--- Data below ---

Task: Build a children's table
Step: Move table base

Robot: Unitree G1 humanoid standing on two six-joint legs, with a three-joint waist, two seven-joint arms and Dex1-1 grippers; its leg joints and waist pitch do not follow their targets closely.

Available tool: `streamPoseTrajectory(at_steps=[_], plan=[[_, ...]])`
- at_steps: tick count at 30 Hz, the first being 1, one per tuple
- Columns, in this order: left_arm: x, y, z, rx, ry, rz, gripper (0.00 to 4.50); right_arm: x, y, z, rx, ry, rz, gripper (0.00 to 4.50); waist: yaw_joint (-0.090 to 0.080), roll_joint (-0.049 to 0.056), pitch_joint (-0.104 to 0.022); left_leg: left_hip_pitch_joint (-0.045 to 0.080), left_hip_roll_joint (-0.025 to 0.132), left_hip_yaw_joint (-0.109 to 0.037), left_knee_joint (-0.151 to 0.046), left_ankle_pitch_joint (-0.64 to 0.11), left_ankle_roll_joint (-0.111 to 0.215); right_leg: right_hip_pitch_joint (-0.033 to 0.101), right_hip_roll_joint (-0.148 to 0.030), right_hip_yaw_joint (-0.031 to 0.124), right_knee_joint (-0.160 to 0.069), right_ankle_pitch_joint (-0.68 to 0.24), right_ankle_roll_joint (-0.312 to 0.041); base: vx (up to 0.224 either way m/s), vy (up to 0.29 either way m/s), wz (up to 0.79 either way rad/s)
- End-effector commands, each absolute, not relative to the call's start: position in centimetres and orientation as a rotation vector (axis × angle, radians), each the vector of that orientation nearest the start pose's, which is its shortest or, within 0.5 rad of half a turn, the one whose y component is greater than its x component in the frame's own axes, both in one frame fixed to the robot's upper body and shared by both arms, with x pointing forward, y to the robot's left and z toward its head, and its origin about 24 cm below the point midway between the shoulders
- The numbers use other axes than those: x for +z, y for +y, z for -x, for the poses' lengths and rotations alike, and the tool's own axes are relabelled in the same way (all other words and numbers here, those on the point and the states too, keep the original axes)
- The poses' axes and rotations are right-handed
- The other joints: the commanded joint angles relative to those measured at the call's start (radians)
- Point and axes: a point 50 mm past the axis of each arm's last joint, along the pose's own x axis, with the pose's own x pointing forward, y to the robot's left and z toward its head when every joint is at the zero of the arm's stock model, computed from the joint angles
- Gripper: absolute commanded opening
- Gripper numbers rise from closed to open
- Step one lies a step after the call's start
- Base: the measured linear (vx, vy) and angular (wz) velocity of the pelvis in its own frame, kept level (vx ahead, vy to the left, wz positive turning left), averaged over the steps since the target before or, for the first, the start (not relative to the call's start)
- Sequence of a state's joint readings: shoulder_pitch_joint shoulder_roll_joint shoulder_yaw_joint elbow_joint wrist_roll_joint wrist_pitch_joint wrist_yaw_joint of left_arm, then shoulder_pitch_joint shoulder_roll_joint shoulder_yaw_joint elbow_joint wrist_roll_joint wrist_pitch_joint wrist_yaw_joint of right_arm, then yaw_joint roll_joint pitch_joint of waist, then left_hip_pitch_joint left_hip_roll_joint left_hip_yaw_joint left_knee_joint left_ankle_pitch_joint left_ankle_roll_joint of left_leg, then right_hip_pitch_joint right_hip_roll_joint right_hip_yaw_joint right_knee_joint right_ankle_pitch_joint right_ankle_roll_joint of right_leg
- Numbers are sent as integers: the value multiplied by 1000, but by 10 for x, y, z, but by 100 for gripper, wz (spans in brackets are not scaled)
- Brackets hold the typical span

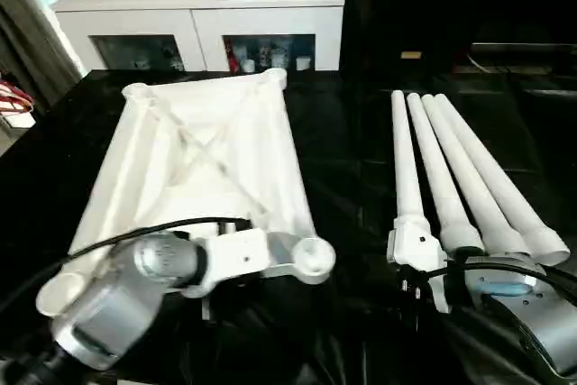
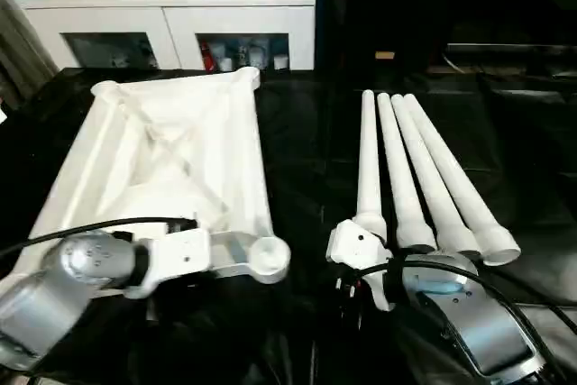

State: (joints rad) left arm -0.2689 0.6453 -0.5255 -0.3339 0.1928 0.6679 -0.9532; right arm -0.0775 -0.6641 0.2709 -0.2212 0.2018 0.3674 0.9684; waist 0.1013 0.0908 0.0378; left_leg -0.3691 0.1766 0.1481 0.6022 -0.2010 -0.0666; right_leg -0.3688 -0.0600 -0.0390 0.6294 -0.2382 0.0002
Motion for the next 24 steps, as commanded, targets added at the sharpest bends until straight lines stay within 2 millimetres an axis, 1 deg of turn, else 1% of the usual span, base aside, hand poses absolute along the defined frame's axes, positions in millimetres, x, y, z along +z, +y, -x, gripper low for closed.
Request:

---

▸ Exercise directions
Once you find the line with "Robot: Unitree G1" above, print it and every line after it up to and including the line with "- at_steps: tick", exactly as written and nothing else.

▸ Result of the exercise
Robot: Unitree G1 humanoid standing on two six-joint legs, with a three-joint waist, two seven-joint arms and Dex1-1 grippers; its leg joints and waist pitch do not follow their targets closely.

Available tool: `streamPoseTrajectory(at_steps=[_], plan=[[_, ...]])`
- at_steps: tick count at 30 Hz, the first being 1, one per tuple

The exercise has been carried out in full.